A soldier who attended the briefing recently sent me a photograph of a slideshow presentation that listed AFA as a domestic hate group because of their support of traditional family values and their opposition to homosexuality.

George Wright, an Army spokesman at the Pentagon, tells me the slide was not produced by the Army and it does not reflect their policy or doctrine.

“It was produced by a soldier conducting a briefing which included info acquired from an Internet search,” Wright said. “Info was not pulled from official Army sources, nor was it approved by senior Army leaders, senior equal opportunity counselors or judge-advocate personnel.”

Wright said the briefing has been updated and any references to American Family Association have been removed.

“The soldier, after being challenged on the information, recognized that the information was incorrect,” he said. “Soldiers who attended the briefing will be notified that the information regarding AFA was incorrect.”

Wildmon said he doesn’t believe the Army’s excuse.

“We’re hearing from too many people across the country who’ve witnessed these training sessions,” he said. “We know this is going on in the Army and the Air Force.”

Hiram Sasser, director of litigation for Liberty Institute, is representing the AFA. He said it’s a case of “fool me once, shame on you. Fool me twice, shame on me.”

“The Army is going to have to fess up,” he said. “For them to keep saying there are just a bunch of rogue instructors out there is either evidence they have a massive disciplinary problem or they are full of baloney.”

It’s not the first time the Army has accused conservative Christian groups of being domestic hate groups.

Earlier this year, I exposed Army briefings that classified evangelical Christians and Catholics as examples of religious extremism.

“Here you have a Christian ministry trying to do good work and you have the Department of Defense going around smearing your name and trying to turn people against you – spreading false statements about you,” Sasser told me. “It’s just awful what’s going on.”

The soldier who contacted me said he was “completely taken back by this blatant attack not only on the AFA but Christians and our beliefs.”

During the briefing soldiers were reportedly told that they could face punishment for participating in organizations that are considered hate groups.

The soldier said he became alarmed because he is a financial contributor to the AFA ministry.

“I donate to AFA as often as I can,” he said. “Am I going to be punished? I listen to American Family Radio all day. If they hear it on my radio, will I be faced with a Uniformed Code of Military Justice charge?”

It turned out his fears of retribution and reprisals were not unfounded. I received word that the military launched an investigation after my column was published. Officers are in the process of trying to identify the soldier who spoke to me.

“There’s one thing I can guarantee,” Sasser said. “If you speak out about this administration’s push against religious liberty and against people of faith, you will suffer retaliation.”

Wildmon said they’ve tried to reach out to the military – but so far their telephone calls have been ignored.

“We’ve had no chance to defend ourselves or get an explanation from the military on how they came up with the criteria,” he said.
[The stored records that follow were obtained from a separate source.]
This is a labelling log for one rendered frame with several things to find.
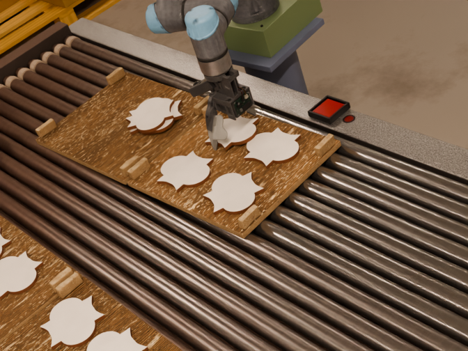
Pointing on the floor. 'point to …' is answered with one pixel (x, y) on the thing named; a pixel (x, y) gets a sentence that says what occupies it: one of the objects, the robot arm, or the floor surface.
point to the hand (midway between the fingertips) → (233, 132)
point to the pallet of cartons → (40, 17)
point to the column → (279, 61)
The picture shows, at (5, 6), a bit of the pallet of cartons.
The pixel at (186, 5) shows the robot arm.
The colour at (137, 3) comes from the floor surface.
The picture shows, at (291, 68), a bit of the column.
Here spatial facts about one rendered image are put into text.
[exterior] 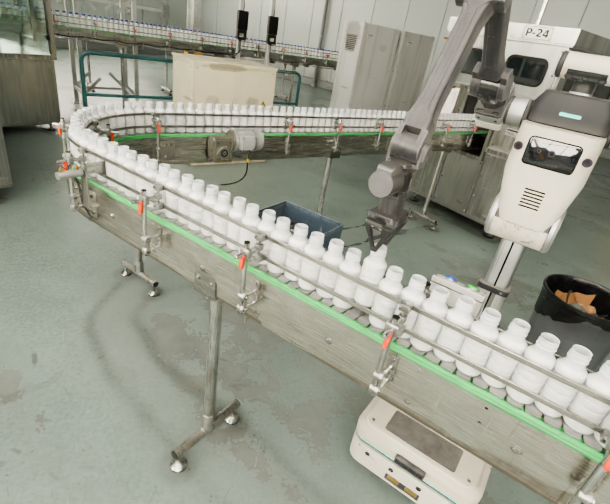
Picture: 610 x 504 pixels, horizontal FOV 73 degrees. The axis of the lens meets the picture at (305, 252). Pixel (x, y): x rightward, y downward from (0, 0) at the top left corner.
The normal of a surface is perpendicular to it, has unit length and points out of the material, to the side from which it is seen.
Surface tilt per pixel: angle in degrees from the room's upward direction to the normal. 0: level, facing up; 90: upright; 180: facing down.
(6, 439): 0
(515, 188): 90
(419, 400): 90
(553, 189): 90
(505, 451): 90
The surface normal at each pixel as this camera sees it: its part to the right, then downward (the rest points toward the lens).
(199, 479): 0.15, -0.87
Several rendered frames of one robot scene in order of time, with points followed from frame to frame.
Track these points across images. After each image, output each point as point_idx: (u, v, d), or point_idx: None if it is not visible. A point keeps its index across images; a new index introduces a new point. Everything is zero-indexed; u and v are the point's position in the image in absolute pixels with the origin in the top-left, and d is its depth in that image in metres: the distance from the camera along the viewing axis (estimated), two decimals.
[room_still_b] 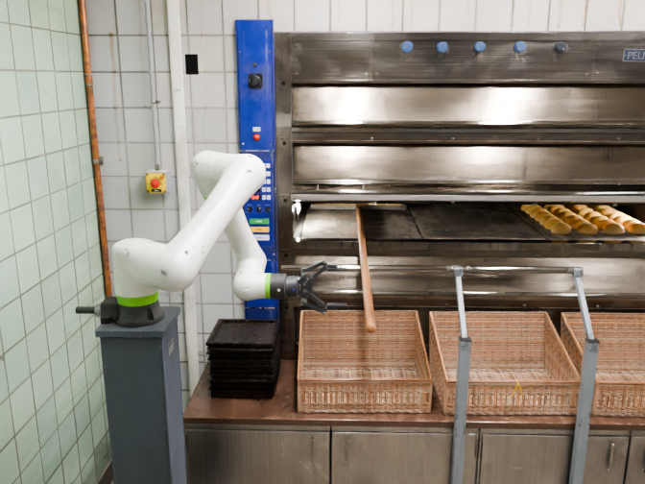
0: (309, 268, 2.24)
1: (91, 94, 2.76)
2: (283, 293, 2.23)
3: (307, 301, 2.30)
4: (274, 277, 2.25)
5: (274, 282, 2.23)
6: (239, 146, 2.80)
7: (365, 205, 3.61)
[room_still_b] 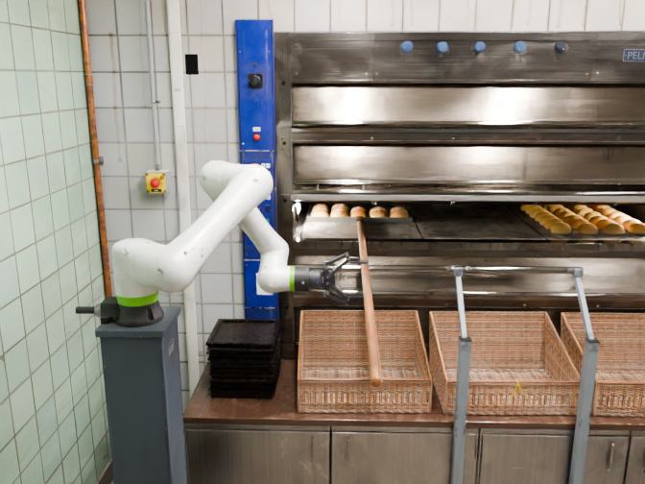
0: (332, 261, 2.32)
1: (91, 94, 2.76)
2: (307, 285, 2.31)
3: (329, 293, 2.37)
4: (298, 270, 2.32)
5: (298, 276, 2.31)
6: (239, 146, 2.80)
7: (367, 217, 3.30)
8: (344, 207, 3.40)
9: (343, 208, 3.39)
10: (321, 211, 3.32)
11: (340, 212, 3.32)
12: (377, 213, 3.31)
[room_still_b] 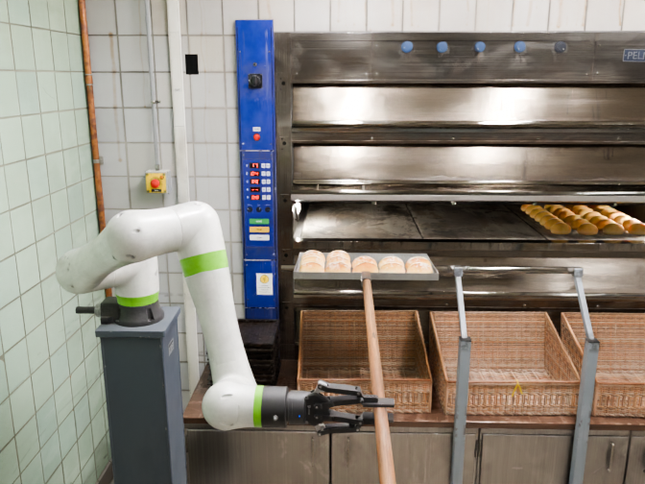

The AFA suspects the military is using material supplied by the left-leaning Southern Poverty Law Center – an organization with a dubious past.

“For a taxpayer-funded organization like the military to use a politically-motivated group’s hate group list is problematic,” Wildmon said. “One way or another, we’re going to get this changed.”
And he strongly rejects accusations that AFA is a hate group.

“We are a mainstream, evangelical, pro-family group,” he said. “We don’t hate anybody. We have strong feelings on moral values. We oppose the gay and lesbian social and political agenda. We always have. We always will, but that doesn’t mean we hate anyone.”

Sasser said he hopes the investigation answers a pressing question.

“Is this a widespread policy to smear groups like the American Family Association or does the Army have a massive discipline problem with a bunch of rogue commanders doing what they want?” he asked.

Would anybody at the Pentagon care to answer that question?